Exactly what kind of planets can form around M-class dwarf stars is a major issue. After all, these stars, comprising 70 percent or more of the stars in the galaxy, are far more common than stars like the G-class Sun. About 5500 of the 160,000 stars the Kepler mission is looking at are M-dwarfs, and of these, 66 had been found to show at least one planetary transit signal at the time a new paper on M-dwarf planets was in preparation. That paper, the work of John Johnson and postdoc Jonathan Swift (Caltech) and team, homes in on the Kepler-32 system, whose five transiting planets offer a chance to study planet formation and frequency around such stars.

Kepler-32 is about half as massive as the Sun and has half its radius, with about 5 percent of its luminosity. The planets here have radii that range from 0.8 to 2.7 times that of the Earth, all of them orbiting within about a tenth of an astronomical unit from the star, a distance that is about a third of the radius of Mercury’s orbit around the Sun. The outermost of the five planets lies in the habitable zone. The Caltech team used Kepler data in correlation with observations from the Keck Observatory and the Palomar 60-inch telescope to characterize the system in detail. Two of the planets had already been confirmed, and the team has now confirmed the other three.


Image: — Depiction of the Kepler-32 planetary system with the star and orbits drawn to scale. The relative sizes of the planets are shown at the bottom of the ?gure scaled up by a factor of 80 in relation to their orbits. Credit: Jonathan Swift, John Johnson/Caltech.

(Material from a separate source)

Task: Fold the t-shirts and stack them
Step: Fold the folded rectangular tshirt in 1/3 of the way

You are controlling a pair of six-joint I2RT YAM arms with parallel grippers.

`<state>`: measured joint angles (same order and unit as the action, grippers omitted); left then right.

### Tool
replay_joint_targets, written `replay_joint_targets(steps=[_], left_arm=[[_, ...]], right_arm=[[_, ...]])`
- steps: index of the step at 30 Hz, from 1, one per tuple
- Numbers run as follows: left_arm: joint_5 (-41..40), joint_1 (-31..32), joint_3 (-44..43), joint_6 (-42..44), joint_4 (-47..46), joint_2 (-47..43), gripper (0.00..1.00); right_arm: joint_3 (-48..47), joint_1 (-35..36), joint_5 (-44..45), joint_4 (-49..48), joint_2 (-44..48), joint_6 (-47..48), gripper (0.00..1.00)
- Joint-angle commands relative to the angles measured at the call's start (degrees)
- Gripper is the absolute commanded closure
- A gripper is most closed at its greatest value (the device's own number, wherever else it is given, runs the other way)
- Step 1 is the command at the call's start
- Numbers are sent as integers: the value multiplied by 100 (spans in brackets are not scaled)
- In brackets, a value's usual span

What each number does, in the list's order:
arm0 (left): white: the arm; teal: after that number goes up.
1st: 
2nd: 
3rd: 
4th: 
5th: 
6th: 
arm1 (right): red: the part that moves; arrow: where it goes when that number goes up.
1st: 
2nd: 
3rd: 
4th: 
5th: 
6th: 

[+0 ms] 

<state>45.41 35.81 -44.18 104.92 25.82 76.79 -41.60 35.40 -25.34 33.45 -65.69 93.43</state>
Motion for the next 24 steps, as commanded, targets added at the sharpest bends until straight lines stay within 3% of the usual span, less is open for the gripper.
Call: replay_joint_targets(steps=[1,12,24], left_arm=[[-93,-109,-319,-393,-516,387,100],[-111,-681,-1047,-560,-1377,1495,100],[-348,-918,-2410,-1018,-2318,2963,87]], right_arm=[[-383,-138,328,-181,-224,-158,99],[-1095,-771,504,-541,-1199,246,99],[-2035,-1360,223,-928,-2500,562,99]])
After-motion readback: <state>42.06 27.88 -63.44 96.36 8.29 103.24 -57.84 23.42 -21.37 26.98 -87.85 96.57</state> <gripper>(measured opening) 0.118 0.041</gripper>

Although the study is producing interesting material on planet formation, what’s capturing the bulk of press attention is the researchers’ estimate that there are at least 100 billion planets in the galaxy. It’s a conservative figure at that, because the analysis only includes planets in close orbits around M-dwarfs, leaving aside the issue of outer planets in such systems and planets orbiting other classes of star. To arrive at the figure, the team calculated the probability that an M-dwarf system would have the precise edge-on orientation we see with Kepler-32, combining that with the number of systems Kepler is able to detect. Even the conservative figure — essentially one planet for every star in the galaxy — is happy news for planet hunters, for it suggests that planets are the norm around the most common kind of stars in the Milky Way.

From the paper:

We select out 4682 M dwarfs from the Kepler Input Catalog that have been observed with Kepler and use their observational parameters to derive the planet occurrence rate of Kepler M dwarf planet candidates. We con?rm that within the completeness limits of the ?rst 6 quarters of Kepler data, the M dwarf planet candidates have an occurrence rate about 3 times that of solar-type stars, while the occurrence rate of all candidates around M dwarfs is 1.0±0.1. We expect the ?delity of our culled sample to be above 90%. Thus the compact systems of planets around the Kepler M dwarf sample are a major population of planets throughout the Galaxy amplifying the signi?cance of the insights gleaned from Kepler-32.

The likelihood is that the five Kepler-32 planets formed much further out from the star and migrated inwards, one line of evidence being that the mass of the disk where the planets are found would be as much as three Jupiters, too much disk material for the space available based on our understanding of other proto-planetary disks. Moreover, the fact that M-dwarfs are brighter and hotter when young would have kept planet-forming dust from existing so close to the star. Yet a third line of reasoning is that the third and fourth planets of the system are not dense, implying they are composed of volatiles like carbon dioxide, methane or other ices and gases. Thus formation further out in the system with subsequent migration is the likely scenario.

The paper is Swift et al., “Characterizing the Cool KOIs IV: Kepler-32 as a prototype for the formation of compact planetary systems throughout the Galaxy,” accepted at The Astrophysical Journal (preprint).

Related: The Planetary Habitability Laboratory (University of Puerto Rico at Arecibo) notes that of the 18,406 ‘planet-like detection events’ released last month by the Kepler team, some 15,847 meet the criteria for study for possible inclusion in the institution’s Habitable Exoplanet Catalog. PHL analyzed and sorted the remaining candidates and was able to identify 262 potentially habitable worlds. These include four Mars-sized objects, 23 of Earth size, and 235 ‘super-Earths.’ The best candidate PHL sees thus far is an Earth-sized planet in a 231-day orbit around the star KIC-6210395, one that receives 70 percent of the light that Earth receives from the Sun. This interesting if preliminary analysis is reported in a news release wonderfully titled (with a nod to ‘Contact’) ‘My God, it’s full of planets! They should have sent a poet.’